- _YOUR TASK_: Write out all of the records exactly once more and skip the images.

- _SUPPLIED ENTRIES_:

- - -

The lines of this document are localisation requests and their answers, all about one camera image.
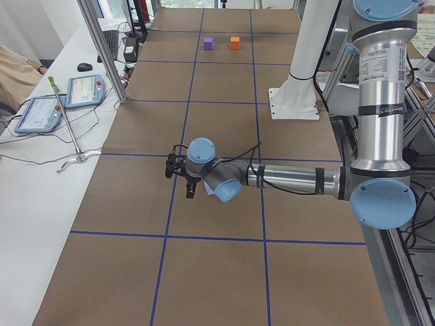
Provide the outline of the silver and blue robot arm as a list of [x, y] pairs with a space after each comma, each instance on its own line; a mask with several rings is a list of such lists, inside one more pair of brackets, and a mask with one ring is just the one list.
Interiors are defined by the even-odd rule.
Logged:
[[400, 227], [416, 209], [410, 166], [402, 157], [406, 50], [417, 32], [418, 1], [353, 1], [351, 44], [359, 53], [358, 156], [334, 170], [226, 162], [206, 138], [194, 139], [181, 160], [186, 195], [203, 182], [222, 202], [244, 186], [347, 200], [354, 215], [380, 230]]

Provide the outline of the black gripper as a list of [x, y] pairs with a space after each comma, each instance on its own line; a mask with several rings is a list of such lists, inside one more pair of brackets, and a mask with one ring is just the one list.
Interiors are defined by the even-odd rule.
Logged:
[[193, 177], [187, 172], [184, 173], [186, 179], [186, 198], [193, 198], [196, 193], [196, 184], [201, 181], [200, 177]]

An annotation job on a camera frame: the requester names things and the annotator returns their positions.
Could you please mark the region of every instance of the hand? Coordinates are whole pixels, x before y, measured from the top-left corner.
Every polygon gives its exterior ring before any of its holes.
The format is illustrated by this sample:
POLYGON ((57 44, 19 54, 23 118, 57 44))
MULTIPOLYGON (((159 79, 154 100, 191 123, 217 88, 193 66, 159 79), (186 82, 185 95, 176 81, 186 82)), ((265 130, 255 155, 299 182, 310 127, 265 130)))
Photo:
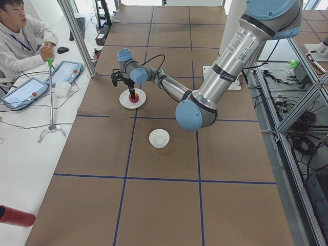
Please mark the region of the hand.
POLYGON ((50 42, 50 41, 45 41, 45 46, 50 46, 50 47, 53 47, 53 46, 56 46, 56 44, 50 42))
POLYGON ((46 61, 47 59, 49 58, 53 58, 53 50, 52 50, 52 47, 50 46, 42 46, 41 48, 41 57, 44 61, 46 61))

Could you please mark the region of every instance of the keyboard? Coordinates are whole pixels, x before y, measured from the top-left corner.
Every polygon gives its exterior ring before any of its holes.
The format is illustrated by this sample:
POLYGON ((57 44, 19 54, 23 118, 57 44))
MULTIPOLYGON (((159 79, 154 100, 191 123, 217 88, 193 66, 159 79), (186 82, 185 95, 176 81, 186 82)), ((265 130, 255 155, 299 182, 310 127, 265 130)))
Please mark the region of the keyboard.
MULTIPOLYGON (((84 39, 85 33, 86 33, 86 19, 84 17, 78 17, 78 18, 75 18, 75 19, 76 19, 78 28, 81 31, 82 37, 84 39)), ((74 37, 73 37, 73 33, 71 32, 70 33, 70 41, 73 41, 73 40, 74 40, 74 37)))

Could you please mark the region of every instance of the red object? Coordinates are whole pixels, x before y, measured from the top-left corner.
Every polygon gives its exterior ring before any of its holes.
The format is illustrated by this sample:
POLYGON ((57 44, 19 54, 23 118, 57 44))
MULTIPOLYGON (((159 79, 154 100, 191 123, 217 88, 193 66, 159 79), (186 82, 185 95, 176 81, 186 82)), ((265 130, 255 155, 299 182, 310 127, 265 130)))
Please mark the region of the red object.
POLYGON ((139 101, 139 95, 136 92, 134 92, 134 94, 135 94, 135 99, 132 99, 131 94, 129 94, 129 100, 130 100, 130 102, 135 104, 139 101))
POLYGON ((34 224, 35 215, 6 206, 0 206, 0 223, 19 227, 30 227, 34 224))

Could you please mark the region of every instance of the tripod base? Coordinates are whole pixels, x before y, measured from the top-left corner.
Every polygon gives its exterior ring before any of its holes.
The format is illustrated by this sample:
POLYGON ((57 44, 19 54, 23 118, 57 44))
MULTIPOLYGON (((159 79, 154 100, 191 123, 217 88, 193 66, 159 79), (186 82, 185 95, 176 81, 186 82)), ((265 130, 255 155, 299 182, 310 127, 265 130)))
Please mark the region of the tripod base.
POLYGON ((45 137, 45 135, 46 135, 47 133, 49 133, 49 132, 50 132, 50 133, 54 133, 54 132, 57 132, 57 131, 62 132, 63 136, 64 136, 65 138, 67 138, 66 133, 65 133, 65 131, 63 130, 63 128, 61 128, 61 127, 59 127, 59 126, 49 126, 48 129, 44 129, 44 130, 41 132, 41 134, 40 134, 40 138, 39 138, 39 140, 38 140, 37 142, 41 142, 41 141, 44 139, 44 137, 45 137))

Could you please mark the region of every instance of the blue joint cap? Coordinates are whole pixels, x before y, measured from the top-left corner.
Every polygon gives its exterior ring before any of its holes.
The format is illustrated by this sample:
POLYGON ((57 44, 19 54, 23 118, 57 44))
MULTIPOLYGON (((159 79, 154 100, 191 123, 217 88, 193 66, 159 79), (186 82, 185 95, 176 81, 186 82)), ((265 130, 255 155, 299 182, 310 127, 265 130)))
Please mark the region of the blue joint cap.
POLYGON ((296 0, 247 0, 246 9, 253 18, 267 20, 285 14, 295 3, 296 0))
POLYGON ((135 68, 130 73, 130 78, 138 85, 142 85, 148 80, 148 74, 143 68, 135 68))
POLYGON ((126 60, 132 59, 133 54, 129 49, 120 49, 117 52, 117 60, 120 62, 125 62, 126 60))
POLYGON ((187 131, 196 131, 203 123, 199 107, 190 100, 183 100, 178 104, 175 116, 178 124, 187 131))
POLYGON ((276 35, 272 38, 272 40, 295 37, 297 34, 299 34, 300 31, 301 31, 301 26, 296 27, 294 29, 277 32, 276 35))

- - -

- _SOLUTION_:
The lines of this document are localisation requests and their answers, all about one camera image.
Provide the outline of the silver and blue robot arm as a list of [x, y] pairs with a space after each comma, each instance on its own line; a mask with several rings is a list of such lists, inside one more pair of brackets, and a mask with one ring is just the one list.
Interiors are defined by the even-odd rule.
Logged:
[[400, 227], [416, 209], [410, 166], [402, 157], [406, 50], [417, 32], [418, 1], [353, 1], [351, 44], [359, 53], [358, 156], [334, 170], [226, 162], [206, 138], [194, 139], [181, 160], [186, 195], [203, 182], [222, 202], [244, 186], [347, 200], [354, 215], [380, 230]]

Provide the outline of the black gripper as a list of [x, y] pairs with a space after each comma, each instance on its own line; a mask with several rings is a list of such lists, inside one more pair of brackets, and a mask with one ring is just the one list.
Interiors are defined by the even-odd rule.
Logged:
[[193, 177], [187, 172], [184, 173], [186, 179], [186, 198], [193, 198], [196, 193], [196, 184], [201, 181], [200, 177]]

An annotation job on a camera frame: the requester names things and the annotator returns their positions.
Could you please mark the region of every instance of the hand? Coordinates are whole pixels, x before y, measured from the top-left corner.
Every polygon gives its exterior ring before any of its holes.
The format is illustrated by this sample:
POLYGON ((57 44, 19 54, 23 118, 57 44))
MULTIPOLYGON (((159 79, 154 100, 191 123, 217 88, 193 66, 159 79), (186 82, 185 95, 176 81, 186 82)), ((265 130, 255 155, 299 182, 310 127, 265 130)))
Photo:
Please mark the region of the hand.
POLYGON ((50 42, 50 41, 45 41, 45 46, 50 46, 50 47, 53 47, 53 46, 56 46, 56 44, 50 42))
POLYGON ((46 61, 47 59, 49 58, 53 58, 53 50, 52 50, 52 47, 50 46, 42 46, 41 48, 41 57, 44 61, 46 61))

Could you please mark the region of every instance of the keyboard? Coordinates are whole pixels, x before y, measured from the top-left corner.
Every polygon gives its exterior ring before any of its holes.
The format is illustrated by this sample:
POLYGON ((57 44, 19 54, 23 118, 57 44))
MULTIPOLYGON (((159 79, 154 100, 191 123, 217 88, 193 66, 159 79), (186 82, 185 95, 176 81, 186 82)), ((265 130, 255 155, 299 182, 310 127, 265 130)))
Please mark the region of the keyboard.
MULTIPOLYGON (((84 39, 85 33, 86 33, 86 19, 84 17, 78 17, 78 18, 75 18, 75 19, 76 19, 78 28, 81 31, 82 37, 84 39)), ((74 37, 73 37, 73 33, 71 32, 70 33, 70 41, 73 41, 73 40, 74 40, 74 37)))

Could you please mark the region of every instance of the red object? Coordinates are whole pixels, x before y, measured from the top-left corner.
Every polygon gives its exterior ring before any of its holes.
The format is illustrated by this sample:
POLYGON ((57 44, 19 54, 23 118, 57 44))
MULTIPOLYGON (((159 79, 154 100, 191 123, 217 88, 193 66, 159 79), (186 82, 185 95, 176 81, 186 82)), ((265 130, 255 155, 299 182, 310 127, 265 130)))
Please mark the region of the red object.
POLYGON ((139 101, 139 95, 136 92, 134 92, 134 94, 135 94, 135 99, 132 99, 131 94, 129 94, 129 100, 130 100, 130 102, 135 104, 139 101))
POLYGON ((34 224, 35 215, 6 206, 0 206, 0 223, 19 227, 30 227, 34 224))

Could you please mark the region of every instance of the tripod base? Coordinates are whole pixels, x before y, measured from the top-left corner.
Every polygon gives its exterior ring before any of its holes.
The format is illustrated by this sample:
POLYGON ((57 44, 19 54, 23 118, 57 44))
MULTIPOLYGON (((159 79, 154 100, 191 123, 217 88, 193 66, 159 79), (186 82, 185 95, 176 81, 186 82)), ((265 130, 255 155, 299 182, 310 127, 265 130)))
Please mark the region of the tripod base.
POLYGON ((45 137, 45 135, 46 135, 47 133, 49 133, 49 132, 50 132, 50 133, 54 133, 54 132, 57 132, 57 131, 62 132, 63 136, 64 136, 65 138, 67 138, 66 133, 65 133, 65 131, 63 130, 63 128, 61 128, 61 127, 59 127, 59 126, 49 126, 48 129, 44 129, 44 130, 41 132, 41 134, 40 134, 40 138, 39 138, 39 140, 38 140, 37 142, 41 142, 41 141, 44 139, 44 137, 45 137))

Could you please mark the region of every instance of the blue joint cap? Coordinates are whole pixels, x before y, measured from the top-left corner.
Every polygon gives its exterior ring before any of its holes.
The format is illustrated by this sample:
POLYGON ((57 44, 19 54, 23 118, 57 44))
MULTIPOLYGON (((159 79, 154 100, 191 123, 217 88, 193 66, 159 79), (186 82, 185 95, 176 81, 186 82)), ((265 130, 255 155, 299 182, 310 127, 265 130)))
Please mark the region of the blue joint cap.
POLYGON ((296 0, 247 0, 246 9, 253 18, 267 20, 285 14, 295 3, 296 0))
POLYGON ((135 68, 130 73, 130 78, 138 85, 142 85, 148 80, 148 74, 143 68, 135 68))
POLYGON ((126 60, 132 59, 133 54, 129 49, 120 49, 117 52, 117 60, 120 62, 125 62, 126 60))
POLYGON ((187 131, 196 131, 203 123, 199 107, 190 100, 183 100, 178 104, 175 116, 178 124, 187 131))
POLYGON ((276 35, 272 38, 272 40, 295 37, 297 34, 299 34, 300 31, 301 31, 301 26, 296 27, 294 29, 277 32, 276 35))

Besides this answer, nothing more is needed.